Perdimos el contacto después de eso. Cuarenta años más tarde, nos reencontramos. Ella ahora era viuda — su esposo había fallecido hacía cinco años. Vivía con su hijo menor, pero él trabajaba en otra ciudad y rara vez la visitaba.

Al principio, solo intercambiamos saludos. Luego empezamos a llamarnos. Después vinieron los encuentros para tomar café. Y sin darme cuenta, me encontré conduciendo mi scooter hasta su casa cada pocos días, llevando una pequeña canasta de frutas, algunos dulces y suplementos para el dolor de las articulaciones.

Un día, medio en broma, le dije:
—“¿Y si… estos dos viejos nos casamos? ¿No sería más fácil así la soledad?”

Para mi sorpresa, sus ojos se llenaron de lágrimas. Me apresuré a explicar que era una broma, pero ella sonrió suavemente y asintió.

Y así fue como, a los 61 años, me volví a casar — con mi primer amor.

El día de nuestra boda, yo vestía un sherwani color granate oscuro. Ella, un sencillo sari de seda color crema. Su cabello estaba recogido con cuidado, adornado con una pequeña horquilla de perla. Amigos y vecinos vinieron a celebrar. Todos decían: “Parecen jóvenes enamorados otra vez.”

Y sinceramente, yo también me sentía joven. Esa noche, después de limpiar la fiesta, ya eran casi las 10 p.m. Le preparé un vaso de leche tibia y fui a cerrar la puerta principal y apagar las luces del porche.

Nuestra noche de bodas — algo que jamás imaginé volver a vivir en mi vejez — había llegado al fin.

Mientras le quitaba suavemente la blusa, me quedé paralizado.

Su espalda, hombros y brazos estaban cubiertos de profundas decoloraciones — cicatrices antiguas, cruzadas como un mapa trágico. Me quedé inmóvil, con el corazón doliéndome.

Ella se cubrió apresuradamente con una manta, los ojos abiertos de miedo. Temblando, le pregunté:
—“Meena… ¿qué te pasó?”

Ella se dio vuelta, la voz ahogada:
—“En aquel entonces… él tenía un temperamento terrible. Gritaba… me golpeaba… Nunca se lo conté a nadie…”
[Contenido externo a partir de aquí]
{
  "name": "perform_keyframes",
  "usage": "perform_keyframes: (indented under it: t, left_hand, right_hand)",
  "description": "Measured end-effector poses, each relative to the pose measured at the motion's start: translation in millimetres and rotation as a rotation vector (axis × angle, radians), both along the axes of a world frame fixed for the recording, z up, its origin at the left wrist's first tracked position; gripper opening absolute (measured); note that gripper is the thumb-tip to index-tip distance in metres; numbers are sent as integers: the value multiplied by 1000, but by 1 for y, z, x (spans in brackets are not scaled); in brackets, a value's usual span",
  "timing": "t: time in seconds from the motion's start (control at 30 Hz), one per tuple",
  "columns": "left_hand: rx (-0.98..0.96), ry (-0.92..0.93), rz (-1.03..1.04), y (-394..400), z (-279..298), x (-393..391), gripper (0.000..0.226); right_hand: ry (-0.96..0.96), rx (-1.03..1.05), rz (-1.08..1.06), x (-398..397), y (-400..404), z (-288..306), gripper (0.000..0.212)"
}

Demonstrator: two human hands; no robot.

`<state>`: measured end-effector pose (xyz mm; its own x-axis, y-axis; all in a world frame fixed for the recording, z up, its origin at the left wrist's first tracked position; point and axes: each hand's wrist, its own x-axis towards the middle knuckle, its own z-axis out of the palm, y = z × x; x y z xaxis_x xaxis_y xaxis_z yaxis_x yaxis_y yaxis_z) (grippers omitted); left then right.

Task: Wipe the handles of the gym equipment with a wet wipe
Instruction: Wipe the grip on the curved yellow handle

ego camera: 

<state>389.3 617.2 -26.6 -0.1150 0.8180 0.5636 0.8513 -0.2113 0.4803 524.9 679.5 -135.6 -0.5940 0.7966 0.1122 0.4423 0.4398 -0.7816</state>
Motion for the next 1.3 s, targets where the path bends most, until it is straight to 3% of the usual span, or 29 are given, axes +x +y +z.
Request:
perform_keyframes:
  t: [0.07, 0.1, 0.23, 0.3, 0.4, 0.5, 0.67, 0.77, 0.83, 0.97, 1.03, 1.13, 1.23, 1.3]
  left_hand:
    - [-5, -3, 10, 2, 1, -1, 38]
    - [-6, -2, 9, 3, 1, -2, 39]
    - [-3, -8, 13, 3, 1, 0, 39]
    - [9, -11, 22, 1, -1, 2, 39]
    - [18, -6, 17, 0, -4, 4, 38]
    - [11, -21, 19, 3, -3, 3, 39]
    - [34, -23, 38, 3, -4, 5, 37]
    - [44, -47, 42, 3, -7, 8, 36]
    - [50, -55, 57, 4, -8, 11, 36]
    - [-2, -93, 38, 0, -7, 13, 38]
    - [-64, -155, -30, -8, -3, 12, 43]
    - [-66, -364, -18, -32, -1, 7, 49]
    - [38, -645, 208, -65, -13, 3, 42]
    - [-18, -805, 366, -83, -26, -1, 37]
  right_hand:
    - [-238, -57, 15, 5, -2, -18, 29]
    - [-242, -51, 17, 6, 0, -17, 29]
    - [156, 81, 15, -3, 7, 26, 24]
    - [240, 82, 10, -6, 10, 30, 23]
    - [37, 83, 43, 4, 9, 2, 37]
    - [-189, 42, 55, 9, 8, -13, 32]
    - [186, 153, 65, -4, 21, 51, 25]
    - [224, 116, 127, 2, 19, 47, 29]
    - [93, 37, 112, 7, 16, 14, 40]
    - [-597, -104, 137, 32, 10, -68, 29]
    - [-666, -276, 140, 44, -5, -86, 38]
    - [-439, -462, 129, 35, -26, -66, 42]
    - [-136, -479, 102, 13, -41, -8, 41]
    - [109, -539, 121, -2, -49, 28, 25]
Me senté pesadamente a su lado, con las lágrimas brotando en mis ojos. El corazón me dolía por ella. Todos esos años, había vivido en silencio — con miedo y vergüenza — sin contárselo a nadie. Tomé su mano y la coloqué suavemente sobre mi corazón.
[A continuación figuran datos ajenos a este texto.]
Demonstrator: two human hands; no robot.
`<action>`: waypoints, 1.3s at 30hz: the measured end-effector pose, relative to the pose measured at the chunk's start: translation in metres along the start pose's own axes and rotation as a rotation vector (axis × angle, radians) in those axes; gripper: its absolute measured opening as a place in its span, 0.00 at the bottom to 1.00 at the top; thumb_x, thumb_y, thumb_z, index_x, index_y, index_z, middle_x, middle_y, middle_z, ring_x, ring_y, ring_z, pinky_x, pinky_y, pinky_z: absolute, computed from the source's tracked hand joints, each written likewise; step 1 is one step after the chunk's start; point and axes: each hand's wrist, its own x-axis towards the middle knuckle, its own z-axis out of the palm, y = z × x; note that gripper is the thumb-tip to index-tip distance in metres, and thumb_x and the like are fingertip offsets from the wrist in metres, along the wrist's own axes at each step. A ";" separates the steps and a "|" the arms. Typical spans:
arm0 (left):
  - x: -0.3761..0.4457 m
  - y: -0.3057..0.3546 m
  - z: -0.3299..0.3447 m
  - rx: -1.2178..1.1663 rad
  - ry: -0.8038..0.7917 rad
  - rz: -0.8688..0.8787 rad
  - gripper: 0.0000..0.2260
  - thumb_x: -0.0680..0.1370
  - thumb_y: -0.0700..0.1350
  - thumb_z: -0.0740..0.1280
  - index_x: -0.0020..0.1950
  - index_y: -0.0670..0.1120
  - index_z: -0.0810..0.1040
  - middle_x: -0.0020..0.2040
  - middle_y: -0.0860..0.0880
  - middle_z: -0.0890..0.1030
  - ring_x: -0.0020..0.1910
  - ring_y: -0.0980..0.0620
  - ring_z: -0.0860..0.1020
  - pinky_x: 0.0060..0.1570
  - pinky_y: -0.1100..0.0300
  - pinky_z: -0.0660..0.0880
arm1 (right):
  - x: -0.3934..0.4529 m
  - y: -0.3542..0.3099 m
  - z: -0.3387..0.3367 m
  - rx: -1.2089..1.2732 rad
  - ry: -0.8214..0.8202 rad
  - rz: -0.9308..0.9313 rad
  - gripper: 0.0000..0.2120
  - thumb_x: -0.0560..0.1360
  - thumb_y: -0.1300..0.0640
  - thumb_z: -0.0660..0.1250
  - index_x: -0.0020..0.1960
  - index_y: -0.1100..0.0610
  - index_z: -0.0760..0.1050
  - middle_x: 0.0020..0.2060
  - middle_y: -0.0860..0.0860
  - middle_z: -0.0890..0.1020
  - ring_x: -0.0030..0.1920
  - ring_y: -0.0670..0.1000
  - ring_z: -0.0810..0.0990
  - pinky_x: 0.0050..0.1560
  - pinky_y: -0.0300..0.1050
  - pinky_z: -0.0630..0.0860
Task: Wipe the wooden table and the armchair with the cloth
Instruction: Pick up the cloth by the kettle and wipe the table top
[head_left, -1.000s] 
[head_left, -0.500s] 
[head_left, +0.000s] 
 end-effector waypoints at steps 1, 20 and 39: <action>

—“Ya está bien. Desde hoy, nadie volverá a hacerte daño. Nadie tiene derecho a hacerte sufrir nunca más… excepto yo, pero solo por amarte demasiado.”
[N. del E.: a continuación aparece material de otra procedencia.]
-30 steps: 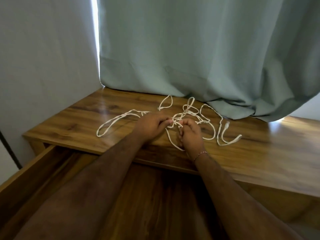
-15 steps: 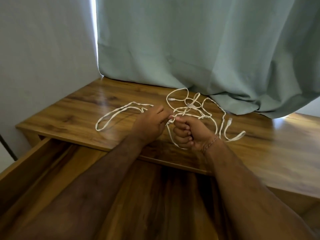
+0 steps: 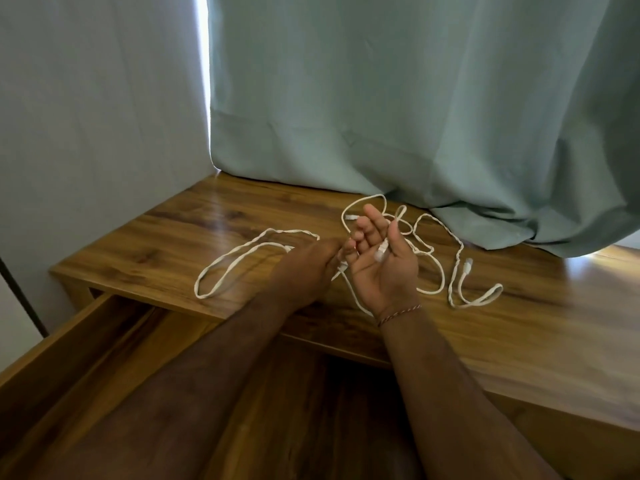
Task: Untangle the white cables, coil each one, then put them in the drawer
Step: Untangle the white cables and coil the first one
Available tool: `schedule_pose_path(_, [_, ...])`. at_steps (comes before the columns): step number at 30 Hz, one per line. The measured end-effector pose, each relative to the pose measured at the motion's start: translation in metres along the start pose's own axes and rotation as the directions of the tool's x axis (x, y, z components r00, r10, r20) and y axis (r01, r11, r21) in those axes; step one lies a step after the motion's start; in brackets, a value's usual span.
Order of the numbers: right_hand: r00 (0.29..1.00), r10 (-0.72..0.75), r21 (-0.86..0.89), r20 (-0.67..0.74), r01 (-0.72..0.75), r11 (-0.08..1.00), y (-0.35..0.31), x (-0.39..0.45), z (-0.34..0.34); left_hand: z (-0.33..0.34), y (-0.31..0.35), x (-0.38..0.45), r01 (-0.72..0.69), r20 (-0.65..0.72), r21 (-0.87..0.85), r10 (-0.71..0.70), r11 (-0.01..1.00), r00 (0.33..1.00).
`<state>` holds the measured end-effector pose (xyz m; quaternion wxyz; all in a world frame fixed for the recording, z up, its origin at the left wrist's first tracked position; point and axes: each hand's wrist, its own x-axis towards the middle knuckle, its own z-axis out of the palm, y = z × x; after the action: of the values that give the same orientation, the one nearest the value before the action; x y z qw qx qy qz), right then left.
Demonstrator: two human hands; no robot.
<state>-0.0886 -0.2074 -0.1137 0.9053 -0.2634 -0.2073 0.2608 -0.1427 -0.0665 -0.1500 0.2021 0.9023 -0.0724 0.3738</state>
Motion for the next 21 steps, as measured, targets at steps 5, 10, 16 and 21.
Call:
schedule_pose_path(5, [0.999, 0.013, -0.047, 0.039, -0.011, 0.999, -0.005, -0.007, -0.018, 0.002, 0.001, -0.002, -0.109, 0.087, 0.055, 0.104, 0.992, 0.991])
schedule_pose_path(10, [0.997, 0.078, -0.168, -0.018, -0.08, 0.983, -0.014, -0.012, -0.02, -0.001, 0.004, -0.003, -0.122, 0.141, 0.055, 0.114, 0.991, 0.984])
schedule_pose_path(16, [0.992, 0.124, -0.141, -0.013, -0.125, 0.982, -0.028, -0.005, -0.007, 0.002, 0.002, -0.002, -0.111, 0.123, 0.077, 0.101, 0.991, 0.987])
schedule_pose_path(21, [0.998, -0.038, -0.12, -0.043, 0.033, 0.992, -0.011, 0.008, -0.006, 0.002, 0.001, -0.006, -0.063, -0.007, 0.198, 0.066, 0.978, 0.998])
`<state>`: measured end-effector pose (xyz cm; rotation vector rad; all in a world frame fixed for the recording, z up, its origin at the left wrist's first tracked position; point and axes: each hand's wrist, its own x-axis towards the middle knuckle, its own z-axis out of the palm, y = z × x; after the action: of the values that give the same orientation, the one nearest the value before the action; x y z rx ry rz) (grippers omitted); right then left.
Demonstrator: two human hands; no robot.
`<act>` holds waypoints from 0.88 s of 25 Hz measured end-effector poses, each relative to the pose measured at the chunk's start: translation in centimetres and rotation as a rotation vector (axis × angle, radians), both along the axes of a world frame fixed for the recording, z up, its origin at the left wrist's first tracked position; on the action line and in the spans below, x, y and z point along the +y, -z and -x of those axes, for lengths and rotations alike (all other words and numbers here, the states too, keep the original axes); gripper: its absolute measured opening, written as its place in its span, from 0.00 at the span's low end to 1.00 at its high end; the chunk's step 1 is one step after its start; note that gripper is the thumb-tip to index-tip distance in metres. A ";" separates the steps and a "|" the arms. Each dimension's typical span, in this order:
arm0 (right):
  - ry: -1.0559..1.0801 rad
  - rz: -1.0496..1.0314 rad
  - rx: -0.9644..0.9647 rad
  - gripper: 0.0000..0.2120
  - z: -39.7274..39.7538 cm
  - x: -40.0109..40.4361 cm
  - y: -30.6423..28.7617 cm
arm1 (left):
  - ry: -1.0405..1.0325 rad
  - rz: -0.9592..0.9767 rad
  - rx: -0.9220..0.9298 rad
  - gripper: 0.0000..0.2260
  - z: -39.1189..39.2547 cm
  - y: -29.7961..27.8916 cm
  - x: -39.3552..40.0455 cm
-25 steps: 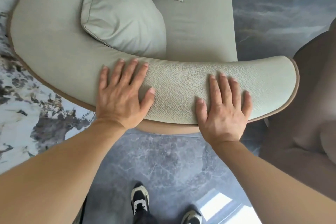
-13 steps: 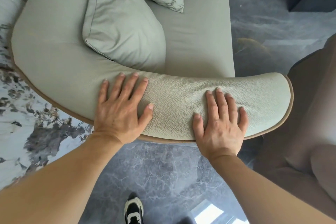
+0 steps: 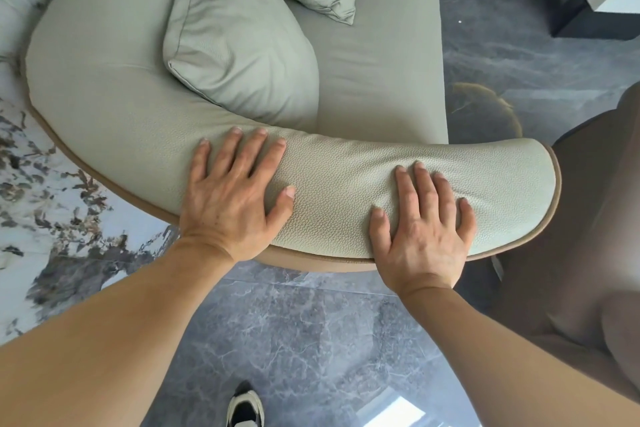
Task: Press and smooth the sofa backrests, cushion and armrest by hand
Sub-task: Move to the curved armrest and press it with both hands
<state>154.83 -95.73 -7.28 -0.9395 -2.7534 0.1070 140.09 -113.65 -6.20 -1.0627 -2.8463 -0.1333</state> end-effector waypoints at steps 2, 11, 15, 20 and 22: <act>-0.002 0.003 0.007 0.31 0.6 0.4 0.0 | -0.002 -0.005 0.004 0.29 0.6 0.0 0.4; -0.004 -0.006 0.036 0.32 4.6 3.4 -0.2 | 0.003 -0.014 0.020 0.29 4.3 -0.3 3.4; -0.007 -0.015 0.038 0.31 6.6 4.8 -0.1 | 0.001 -0.023 0.020 0.28 6.4 -0.4 4.7; -0.010 -0.041 0.069 0.31 8.8 6.5 0.0 | 0.003 -0.047 0.047 0.28 8.5 -0.1 6.3; -0.009 -0.053 0.073 0.31 9.9 7.2 0.0 | 0.000 -0.055 0.052 0.28 9.5 -0.1 7.1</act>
<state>144.90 -88.55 -7.27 -0.8919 -2.6801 0.0687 130.58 -106.58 -6.14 -1.0401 -2.7795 -0.1805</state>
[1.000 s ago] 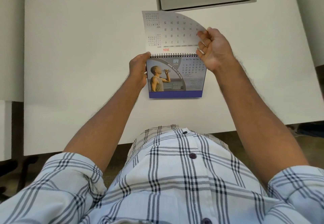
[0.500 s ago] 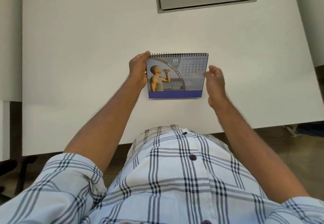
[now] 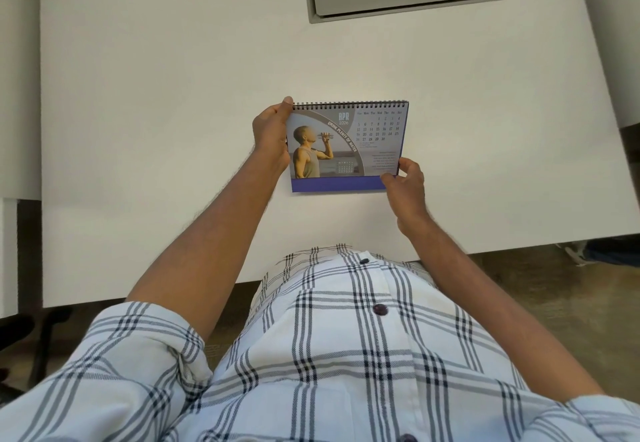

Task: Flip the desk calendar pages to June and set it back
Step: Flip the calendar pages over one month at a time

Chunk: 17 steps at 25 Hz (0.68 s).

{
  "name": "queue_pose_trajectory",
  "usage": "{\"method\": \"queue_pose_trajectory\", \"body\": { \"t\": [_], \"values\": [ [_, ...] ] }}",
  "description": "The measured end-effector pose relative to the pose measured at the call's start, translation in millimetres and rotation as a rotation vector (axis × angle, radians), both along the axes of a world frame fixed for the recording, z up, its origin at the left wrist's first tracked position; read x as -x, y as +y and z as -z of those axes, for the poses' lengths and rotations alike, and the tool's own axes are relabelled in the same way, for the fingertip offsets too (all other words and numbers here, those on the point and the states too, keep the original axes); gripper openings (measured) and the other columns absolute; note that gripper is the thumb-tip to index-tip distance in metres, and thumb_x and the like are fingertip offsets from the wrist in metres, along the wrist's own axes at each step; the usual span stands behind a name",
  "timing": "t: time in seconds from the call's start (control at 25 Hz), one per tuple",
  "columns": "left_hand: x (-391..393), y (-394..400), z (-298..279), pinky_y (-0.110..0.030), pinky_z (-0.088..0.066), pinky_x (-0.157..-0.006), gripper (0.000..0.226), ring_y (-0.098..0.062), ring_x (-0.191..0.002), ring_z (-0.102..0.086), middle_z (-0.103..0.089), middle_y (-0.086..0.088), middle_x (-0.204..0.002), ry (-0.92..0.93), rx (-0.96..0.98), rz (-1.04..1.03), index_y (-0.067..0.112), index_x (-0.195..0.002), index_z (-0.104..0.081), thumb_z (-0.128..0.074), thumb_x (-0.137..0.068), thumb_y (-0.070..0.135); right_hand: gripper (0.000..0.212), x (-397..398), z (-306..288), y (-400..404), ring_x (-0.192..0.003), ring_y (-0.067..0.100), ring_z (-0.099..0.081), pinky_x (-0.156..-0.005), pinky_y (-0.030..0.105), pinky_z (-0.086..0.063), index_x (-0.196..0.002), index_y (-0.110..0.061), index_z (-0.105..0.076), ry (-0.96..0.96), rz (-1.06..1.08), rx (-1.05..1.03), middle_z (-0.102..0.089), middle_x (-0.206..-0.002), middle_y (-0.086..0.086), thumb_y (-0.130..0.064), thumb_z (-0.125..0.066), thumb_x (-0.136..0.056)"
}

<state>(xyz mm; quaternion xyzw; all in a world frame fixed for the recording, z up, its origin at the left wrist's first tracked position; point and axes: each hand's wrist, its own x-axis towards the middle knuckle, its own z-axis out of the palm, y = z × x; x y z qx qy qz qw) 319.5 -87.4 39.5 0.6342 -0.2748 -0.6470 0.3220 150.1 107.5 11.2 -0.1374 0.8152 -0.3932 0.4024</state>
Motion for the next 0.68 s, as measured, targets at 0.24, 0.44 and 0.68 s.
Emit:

Ella rompió en sollozos — sollozos silenciosos, temblorosos, que resonaron en la habitación. La abracé fuerte. Su espalda era frágil, sus huesos sobresalían un poco — esa pequeña mujer que había soportado una vida entera de silencio y sufrimiento.

Nuestra noche de bodas no fue como la de las parejas jóvenes. Simplemente nos acostamos uno al lado del otro, escuchando a los grillos cantar en el patio, el viento agitar los árboles. Le acaricié el cabello y le besé la frente. Ella me tocó la mejilla y susurró:
—“Gracias. Gracias por mostrarme que todavía hay alguien en este mundo que se preocupa por mí.”

 

 

Sonreí. A los 61, por fin entendí: la felicidad no es dinero ni las pasiones salvajes de la juventud. Es tener una mano que sostener, un hombro en el que apoyarse, y alguien que se quede a tu lado toda la noche, solo para sentir los latidos de tu corazón.

El mañana llegará. ¿Quién sabe cuántos días me quedan? Pero hay algo que sé con certeza: por el resto de su vida, compensaré lo que perdió. La apreciaré. La protegeré, para que nunca más tenga que temer nada.

Porque para mí, esta noche de bodas — después de medio siglo de anhelos, de oportunidades perdidas, de espera — es el mayor regalo que la vida me ha devuelto.